There’s a couple of things. We operate as a nonprofit under the umbrella of Howard Community College’s educational foundation. So, we don’t have a board of directors. We have to go with the college’s board. Everyman has its own board of directors, which helps them a lot in terms of audience outreach.
The other thing is, Vinnie [artistic director of Everyman Theatre] chose to go the company route – he uses company actors. I toyed with that for awhile. I chose not to go that route. Even if it works well with Everyman, where they have the same company exchanging dialogue with the same people.
So, now, you can shake things up.
Adding something new to the mix can often invigorate things. We have a small core group, but there aren’t any guarantees. Our audience loves to see people when they return, but they love to see people they’ve never seen before too.
And Everyman is in a very different neighborhood.
Well, with Everyman having a Tapas restaurant next door, theatre is much more part of a larger evening downtown. With Rep Stage, you have to at least get in the car after dinner to drive here. There’s very little else.
Some people in Baltimore seem to resent the fact that you get reviews from the Post and they don’t.
That’s a funny thing. It’s really because of proximity. We have also worked them for years. At a seminar, you know Peter Marks was saying, ‘we go as far as Columbia.’ I found it sort of interesting that, you know, Nelson Pressley, who reviews for the Post, checked out something by Single Carrot Theatre. So I think if there’s a piece that’s really attractive to DC, they’ll come up here. The fact that we sit on the corridor between the two cities helps us. You know.

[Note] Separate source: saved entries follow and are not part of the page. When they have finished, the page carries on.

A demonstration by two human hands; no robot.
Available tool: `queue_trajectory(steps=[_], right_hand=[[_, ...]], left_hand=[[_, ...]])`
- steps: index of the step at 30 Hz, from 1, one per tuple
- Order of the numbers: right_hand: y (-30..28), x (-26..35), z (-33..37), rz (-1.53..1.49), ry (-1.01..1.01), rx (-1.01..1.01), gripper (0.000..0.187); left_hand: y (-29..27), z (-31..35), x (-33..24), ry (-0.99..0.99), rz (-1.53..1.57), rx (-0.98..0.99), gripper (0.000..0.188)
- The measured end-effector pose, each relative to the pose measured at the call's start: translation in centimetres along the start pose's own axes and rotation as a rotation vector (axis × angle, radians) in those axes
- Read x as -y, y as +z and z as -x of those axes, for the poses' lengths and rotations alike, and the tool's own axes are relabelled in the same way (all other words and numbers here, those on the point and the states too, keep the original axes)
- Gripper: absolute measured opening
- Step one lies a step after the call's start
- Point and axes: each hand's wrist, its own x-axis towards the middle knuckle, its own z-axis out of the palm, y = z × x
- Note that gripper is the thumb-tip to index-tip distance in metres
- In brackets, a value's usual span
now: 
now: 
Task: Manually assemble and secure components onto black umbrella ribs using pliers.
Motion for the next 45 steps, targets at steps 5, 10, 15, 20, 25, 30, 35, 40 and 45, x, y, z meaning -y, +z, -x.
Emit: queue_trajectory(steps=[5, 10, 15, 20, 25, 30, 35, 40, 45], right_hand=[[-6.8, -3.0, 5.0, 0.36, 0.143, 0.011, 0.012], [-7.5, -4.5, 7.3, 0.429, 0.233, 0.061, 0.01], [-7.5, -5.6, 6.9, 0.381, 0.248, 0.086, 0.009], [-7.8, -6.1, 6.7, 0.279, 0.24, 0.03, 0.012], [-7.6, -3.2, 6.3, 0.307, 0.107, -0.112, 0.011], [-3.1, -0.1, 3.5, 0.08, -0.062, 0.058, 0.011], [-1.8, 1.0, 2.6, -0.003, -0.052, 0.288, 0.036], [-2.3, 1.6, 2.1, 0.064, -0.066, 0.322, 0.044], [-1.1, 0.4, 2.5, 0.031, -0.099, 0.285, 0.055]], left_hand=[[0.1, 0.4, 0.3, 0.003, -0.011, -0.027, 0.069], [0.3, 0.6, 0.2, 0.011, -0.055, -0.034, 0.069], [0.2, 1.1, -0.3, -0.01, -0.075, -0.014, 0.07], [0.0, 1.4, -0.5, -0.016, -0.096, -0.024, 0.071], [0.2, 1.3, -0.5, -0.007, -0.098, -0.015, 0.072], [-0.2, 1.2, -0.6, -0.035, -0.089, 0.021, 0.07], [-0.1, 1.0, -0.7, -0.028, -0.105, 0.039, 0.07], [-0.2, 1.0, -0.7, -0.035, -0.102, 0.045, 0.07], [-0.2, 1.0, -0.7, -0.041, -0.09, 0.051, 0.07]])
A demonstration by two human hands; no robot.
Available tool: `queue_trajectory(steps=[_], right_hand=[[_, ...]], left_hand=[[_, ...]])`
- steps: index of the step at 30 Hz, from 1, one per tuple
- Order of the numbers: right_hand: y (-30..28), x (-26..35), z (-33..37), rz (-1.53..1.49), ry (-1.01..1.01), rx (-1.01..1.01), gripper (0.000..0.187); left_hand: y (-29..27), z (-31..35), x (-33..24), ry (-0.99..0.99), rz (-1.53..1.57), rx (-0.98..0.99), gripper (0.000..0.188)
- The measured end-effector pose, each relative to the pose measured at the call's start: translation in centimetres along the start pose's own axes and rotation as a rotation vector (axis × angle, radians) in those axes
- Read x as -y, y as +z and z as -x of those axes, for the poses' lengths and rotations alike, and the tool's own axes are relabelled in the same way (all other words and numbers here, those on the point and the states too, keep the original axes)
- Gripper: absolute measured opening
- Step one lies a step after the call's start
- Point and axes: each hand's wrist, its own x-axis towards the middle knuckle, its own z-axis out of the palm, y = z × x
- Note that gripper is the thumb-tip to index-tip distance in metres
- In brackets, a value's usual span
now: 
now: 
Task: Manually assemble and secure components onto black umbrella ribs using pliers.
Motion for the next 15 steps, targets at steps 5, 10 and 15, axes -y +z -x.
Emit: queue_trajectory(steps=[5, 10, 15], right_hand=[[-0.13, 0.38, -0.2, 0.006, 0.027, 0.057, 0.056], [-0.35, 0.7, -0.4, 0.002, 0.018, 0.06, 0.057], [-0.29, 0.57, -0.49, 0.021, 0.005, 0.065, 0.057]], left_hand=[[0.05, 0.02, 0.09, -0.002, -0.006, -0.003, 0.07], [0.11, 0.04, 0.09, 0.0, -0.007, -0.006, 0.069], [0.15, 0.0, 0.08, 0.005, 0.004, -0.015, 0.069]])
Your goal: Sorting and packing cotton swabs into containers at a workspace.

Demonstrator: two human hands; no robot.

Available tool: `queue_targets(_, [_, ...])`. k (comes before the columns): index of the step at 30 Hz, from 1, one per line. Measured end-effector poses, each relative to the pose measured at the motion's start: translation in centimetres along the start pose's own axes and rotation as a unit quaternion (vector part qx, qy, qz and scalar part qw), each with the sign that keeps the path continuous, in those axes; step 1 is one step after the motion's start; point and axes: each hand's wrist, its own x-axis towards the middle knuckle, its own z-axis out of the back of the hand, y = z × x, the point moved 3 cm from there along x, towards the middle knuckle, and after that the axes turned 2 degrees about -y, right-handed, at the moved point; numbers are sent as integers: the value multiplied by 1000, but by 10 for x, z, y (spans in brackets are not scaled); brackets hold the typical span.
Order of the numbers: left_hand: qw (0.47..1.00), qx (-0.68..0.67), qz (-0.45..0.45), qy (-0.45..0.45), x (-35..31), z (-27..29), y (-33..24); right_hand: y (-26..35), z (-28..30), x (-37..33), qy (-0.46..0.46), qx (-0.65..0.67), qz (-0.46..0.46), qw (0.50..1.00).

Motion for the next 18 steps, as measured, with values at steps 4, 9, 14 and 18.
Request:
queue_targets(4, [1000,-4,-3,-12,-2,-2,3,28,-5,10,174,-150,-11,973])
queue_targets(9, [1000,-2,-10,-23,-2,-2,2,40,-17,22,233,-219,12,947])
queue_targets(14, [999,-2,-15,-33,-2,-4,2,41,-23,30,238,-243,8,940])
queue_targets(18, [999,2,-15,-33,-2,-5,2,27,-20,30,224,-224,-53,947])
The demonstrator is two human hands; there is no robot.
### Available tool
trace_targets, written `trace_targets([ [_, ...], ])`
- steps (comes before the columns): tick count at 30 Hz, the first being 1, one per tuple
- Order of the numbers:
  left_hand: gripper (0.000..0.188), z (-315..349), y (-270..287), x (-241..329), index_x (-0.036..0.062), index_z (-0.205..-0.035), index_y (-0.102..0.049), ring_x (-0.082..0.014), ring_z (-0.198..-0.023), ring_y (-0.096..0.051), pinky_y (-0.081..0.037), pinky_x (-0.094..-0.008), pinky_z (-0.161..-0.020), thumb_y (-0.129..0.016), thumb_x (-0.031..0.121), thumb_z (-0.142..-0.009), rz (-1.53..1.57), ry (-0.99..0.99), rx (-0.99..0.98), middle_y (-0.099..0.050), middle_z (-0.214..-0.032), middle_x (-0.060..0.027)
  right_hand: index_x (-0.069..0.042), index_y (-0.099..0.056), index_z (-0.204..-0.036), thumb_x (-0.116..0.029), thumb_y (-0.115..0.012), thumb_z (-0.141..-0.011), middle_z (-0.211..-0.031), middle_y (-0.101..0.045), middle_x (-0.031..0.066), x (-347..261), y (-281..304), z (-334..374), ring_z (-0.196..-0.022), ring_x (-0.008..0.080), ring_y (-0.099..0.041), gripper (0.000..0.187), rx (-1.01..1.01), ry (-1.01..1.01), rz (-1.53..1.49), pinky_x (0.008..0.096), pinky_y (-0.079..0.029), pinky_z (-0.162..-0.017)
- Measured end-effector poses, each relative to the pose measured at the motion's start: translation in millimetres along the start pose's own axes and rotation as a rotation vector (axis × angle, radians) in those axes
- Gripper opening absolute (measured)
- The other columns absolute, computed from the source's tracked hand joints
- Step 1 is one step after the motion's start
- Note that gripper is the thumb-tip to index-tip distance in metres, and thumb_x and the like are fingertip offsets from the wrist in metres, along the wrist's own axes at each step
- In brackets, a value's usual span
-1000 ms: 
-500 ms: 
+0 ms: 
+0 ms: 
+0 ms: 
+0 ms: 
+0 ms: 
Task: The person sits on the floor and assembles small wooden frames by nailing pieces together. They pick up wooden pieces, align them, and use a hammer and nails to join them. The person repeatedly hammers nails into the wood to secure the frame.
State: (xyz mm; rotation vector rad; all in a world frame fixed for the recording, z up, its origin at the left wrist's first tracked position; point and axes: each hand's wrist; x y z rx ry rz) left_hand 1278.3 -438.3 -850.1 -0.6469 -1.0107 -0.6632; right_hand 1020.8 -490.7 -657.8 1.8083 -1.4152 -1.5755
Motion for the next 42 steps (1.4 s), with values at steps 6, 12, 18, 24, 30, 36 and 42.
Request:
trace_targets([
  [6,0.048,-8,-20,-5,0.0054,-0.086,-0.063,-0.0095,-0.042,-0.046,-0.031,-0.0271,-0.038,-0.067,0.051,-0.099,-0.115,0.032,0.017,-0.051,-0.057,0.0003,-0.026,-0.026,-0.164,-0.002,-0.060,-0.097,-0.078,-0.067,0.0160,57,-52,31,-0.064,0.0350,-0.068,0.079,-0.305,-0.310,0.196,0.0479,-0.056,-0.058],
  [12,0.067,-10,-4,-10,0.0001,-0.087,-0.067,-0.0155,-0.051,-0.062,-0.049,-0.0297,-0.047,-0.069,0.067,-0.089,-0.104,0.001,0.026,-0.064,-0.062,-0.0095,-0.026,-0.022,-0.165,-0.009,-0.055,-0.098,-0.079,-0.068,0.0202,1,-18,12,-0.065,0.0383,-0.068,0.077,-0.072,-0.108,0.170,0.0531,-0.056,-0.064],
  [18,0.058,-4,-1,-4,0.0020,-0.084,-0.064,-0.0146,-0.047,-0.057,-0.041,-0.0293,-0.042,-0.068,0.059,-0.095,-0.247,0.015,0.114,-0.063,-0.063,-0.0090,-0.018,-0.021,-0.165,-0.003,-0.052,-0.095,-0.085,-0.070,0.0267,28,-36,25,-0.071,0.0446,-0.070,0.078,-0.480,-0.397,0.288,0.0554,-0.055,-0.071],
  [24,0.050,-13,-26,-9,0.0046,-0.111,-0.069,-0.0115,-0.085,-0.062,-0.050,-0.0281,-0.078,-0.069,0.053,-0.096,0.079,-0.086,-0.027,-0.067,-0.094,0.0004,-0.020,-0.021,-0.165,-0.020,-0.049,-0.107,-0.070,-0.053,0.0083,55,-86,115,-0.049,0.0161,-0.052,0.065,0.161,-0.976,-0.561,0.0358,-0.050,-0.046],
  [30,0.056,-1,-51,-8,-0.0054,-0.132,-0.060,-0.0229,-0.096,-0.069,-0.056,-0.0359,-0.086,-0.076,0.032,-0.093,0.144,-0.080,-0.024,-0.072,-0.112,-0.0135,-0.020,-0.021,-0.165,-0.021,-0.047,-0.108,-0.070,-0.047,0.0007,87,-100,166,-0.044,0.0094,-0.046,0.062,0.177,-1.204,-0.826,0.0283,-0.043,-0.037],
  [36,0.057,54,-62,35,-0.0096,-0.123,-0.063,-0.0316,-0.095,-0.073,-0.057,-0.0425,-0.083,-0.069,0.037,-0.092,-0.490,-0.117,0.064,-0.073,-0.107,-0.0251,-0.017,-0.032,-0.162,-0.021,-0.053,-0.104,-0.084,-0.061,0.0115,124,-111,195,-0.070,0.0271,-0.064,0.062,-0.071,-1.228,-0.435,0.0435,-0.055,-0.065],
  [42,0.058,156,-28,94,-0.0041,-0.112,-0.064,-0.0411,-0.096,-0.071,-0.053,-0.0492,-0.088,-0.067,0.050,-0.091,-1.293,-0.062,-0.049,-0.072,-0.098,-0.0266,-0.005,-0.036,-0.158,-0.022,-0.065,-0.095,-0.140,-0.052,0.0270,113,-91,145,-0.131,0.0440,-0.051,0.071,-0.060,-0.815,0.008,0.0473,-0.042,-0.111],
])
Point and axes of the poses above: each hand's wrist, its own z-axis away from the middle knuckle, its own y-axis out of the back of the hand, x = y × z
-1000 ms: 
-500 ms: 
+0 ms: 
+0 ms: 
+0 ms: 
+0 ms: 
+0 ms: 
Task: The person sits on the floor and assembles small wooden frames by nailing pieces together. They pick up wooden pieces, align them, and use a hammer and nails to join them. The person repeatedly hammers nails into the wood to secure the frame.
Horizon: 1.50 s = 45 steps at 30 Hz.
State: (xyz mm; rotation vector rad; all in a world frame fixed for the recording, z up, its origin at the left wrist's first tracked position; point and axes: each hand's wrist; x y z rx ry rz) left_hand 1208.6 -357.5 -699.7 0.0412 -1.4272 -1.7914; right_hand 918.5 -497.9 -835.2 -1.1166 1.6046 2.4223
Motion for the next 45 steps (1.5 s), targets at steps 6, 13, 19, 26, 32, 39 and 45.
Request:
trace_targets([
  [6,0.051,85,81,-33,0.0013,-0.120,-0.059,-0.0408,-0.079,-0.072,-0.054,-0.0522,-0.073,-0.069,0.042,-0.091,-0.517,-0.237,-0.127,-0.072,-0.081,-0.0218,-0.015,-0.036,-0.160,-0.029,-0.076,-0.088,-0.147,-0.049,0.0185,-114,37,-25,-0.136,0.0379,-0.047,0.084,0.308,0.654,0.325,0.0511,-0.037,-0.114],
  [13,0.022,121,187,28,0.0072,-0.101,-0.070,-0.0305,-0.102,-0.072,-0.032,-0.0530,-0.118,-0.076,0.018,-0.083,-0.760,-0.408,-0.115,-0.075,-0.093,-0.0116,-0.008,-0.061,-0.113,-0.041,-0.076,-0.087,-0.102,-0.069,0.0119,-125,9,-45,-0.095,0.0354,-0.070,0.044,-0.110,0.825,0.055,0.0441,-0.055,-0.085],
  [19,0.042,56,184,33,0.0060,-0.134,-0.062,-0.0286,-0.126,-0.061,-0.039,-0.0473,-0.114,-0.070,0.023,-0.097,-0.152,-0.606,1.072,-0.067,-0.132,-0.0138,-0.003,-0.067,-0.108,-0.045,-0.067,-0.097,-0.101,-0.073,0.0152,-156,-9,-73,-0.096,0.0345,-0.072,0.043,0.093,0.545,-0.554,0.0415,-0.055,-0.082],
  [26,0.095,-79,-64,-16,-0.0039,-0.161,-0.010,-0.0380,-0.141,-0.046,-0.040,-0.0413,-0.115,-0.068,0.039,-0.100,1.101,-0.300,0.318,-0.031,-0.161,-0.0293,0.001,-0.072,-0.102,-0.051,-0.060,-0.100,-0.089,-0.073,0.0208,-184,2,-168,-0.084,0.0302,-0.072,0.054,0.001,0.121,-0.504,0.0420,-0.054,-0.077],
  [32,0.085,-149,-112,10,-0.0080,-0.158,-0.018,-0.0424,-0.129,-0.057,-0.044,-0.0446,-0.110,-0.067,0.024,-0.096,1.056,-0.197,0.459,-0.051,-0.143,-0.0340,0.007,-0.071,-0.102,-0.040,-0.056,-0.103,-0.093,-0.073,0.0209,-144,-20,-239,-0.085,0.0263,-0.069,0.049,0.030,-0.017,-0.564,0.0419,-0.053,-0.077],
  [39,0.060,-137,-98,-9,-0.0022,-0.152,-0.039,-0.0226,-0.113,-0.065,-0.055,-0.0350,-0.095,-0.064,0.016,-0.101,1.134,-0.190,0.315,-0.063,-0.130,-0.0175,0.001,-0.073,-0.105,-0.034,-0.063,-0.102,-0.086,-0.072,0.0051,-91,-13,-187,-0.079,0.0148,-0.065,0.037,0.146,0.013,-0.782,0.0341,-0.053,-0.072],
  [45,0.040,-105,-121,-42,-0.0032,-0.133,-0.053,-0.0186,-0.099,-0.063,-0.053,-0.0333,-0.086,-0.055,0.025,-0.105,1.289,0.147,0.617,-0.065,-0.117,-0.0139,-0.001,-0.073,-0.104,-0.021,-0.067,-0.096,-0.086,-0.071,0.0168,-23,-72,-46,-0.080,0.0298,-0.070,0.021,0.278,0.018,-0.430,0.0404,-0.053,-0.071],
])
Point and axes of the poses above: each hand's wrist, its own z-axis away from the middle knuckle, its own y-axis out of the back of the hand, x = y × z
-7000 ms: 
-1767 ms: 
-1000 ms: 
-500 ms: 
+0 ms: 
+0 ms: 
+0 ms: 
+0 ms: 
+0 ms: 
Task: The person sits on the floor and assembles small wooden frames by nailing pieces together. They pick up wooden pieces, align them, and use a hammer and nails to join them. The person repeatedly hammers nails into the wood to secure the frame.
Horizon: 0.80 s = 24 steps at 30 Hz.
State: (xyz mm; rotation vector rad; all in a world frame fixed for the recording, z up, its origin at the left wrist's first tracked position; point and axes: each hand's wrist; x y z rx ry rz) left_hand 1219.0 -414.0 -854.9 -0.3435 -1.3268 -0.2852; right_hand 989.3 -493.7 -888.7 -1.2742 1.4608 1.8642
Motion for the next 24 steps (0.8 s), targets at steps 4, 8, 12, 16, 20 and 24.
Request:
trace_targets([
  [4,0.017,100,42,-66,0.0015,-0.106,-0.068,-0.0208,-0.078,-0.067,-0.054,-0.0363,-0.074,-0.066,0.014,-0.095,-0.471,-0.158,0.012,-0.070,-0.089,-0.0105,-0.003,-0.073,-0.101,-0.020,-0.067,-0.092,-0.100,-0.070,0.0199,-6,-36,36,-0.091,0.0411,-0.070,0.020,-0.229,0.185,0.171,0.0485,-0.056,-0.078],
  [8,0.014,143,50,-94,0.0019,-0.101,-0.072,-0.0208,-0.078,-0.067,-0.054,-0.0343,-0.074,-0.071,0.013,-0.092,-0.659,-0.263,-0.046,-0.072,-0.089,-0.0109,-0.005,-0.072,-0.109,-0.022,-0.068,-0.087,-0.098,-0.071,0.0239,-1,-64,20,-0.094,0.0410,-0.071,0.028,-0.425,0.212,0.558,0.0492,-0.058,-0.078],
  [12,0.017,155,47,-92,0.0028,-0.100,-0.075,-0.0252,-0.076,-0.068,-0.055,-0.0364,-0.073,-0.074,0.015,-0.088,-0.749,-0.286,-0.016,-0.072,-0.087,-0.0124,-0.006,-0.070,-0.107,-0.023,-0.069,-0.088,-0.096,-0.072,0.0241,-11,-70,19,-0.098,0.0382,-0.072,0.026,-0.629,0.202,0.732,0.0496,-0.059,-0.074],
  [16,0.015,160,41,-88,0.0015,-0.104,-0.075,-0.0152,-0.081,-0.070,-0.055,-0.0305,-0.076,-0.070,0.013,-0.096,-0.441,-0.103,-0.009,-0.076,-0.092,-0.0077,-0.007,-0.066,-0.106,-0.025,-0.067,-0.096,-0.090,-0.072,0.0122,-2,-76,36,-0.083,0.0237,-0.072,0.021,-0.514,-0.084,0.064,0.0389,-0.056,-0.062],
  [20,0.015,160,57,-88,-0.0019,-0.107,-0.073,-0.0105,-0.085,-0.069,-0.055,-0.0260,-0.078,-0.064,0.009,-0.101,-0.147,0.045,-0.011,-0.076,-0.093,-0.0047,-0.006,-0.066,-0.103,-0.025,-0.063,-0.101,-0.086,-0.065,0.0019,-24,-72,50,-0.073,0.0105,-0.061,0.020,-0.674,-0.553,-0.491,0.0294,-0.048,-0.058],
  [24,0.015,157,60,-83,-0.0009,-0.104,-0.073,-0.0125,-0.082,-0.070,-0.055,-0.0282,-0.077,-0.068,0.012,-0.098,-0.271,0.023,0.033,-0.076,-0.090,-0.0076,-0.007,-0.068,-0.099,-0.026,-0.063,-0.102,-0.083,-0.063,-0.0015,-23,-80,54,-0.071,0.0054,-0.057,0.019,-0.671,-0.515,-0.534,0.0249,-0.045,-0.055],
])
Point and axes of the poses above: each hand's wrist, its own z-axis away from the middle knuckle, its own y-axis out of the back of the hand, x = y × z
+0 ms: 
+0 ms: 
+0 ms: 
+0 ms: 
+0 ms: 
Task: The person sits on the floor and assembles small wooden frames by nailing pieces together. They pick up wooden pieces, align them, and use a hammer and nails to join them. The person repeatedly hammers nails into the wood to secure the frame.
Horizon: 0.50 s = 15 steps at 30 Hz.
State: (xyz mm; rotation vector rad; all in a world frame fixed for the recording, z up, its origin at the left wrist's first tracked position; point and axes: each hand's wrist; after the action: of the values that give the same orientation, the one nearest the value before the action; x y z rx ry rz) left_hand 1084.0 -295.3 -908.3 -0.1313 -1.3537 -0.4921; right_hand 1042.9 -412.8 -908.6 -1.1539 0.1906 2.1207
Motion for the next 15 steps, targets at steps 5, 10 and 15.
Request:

Location, location….
So you must have a dedicated and discriminating audience.
Yeah. Certainly we have devotees. And being where we are, we get a lot of DC folks. The focus when I came here was, how to we keep pulling in that DC audience? There’s very little attention paid to the city of Baltimore.
Okay, great, so I guess you’re heading back to auditions.
Tomorrow morning , ten o’clock! We’re going to have five guys in one room for that one first piece. I promised them all Dunkin’ Donuts.
A man whose theater experience was working cruise lines and theme parks has the nerve to criticize Columbia for being unimaginative and to say that “They seem to have personalities, at the same time they seem to have no personalities.” It takes one to know one, is all I got to say.
I think Michael is right. Get a sense of humor about yourself, Columbia. You ARE THE STEPFORD WIVES. Of course he gets frustrated with Columbia. Who wouldn’t? I think Rep Stage does a marvelous job. I am especially grateful for the LGBT themed plays. Rep Stage is Columbia’s best kept secret!!! You should be proud of him.
I find this interview to be quite illuminating. Many of us Rep Stage patrons have been concerned during that last few years that there is no clear artistic direction to the company. We greatly support the idea of Rep Stage, but are less enthusiastic about his choice of material. This interview clarifies some of the reasons for that for me- what he seems to think is happening is far from reality. We miss what was happening under Valerie Lash. The work of Kasi Campbell is the highlight of the season for most of us. Also, his impression of Columbia is far from reality. Columbia is one of the most culturally, ethnically and economically diverse communities in this country- but you won’t notice that if you’re not interested in getting to know the community. I question the qualifications of an artistic leader who chooses to insult his audience as stepford wives, instead of listening to them and learning from them. Someone’s level of “gaydar” has little to do to illuminate whether a community is diverse or not. Maybe it’s time for Rep Stage to hire an AD who loves his or her community and audience rather than just trying to “pull in that DC audience.”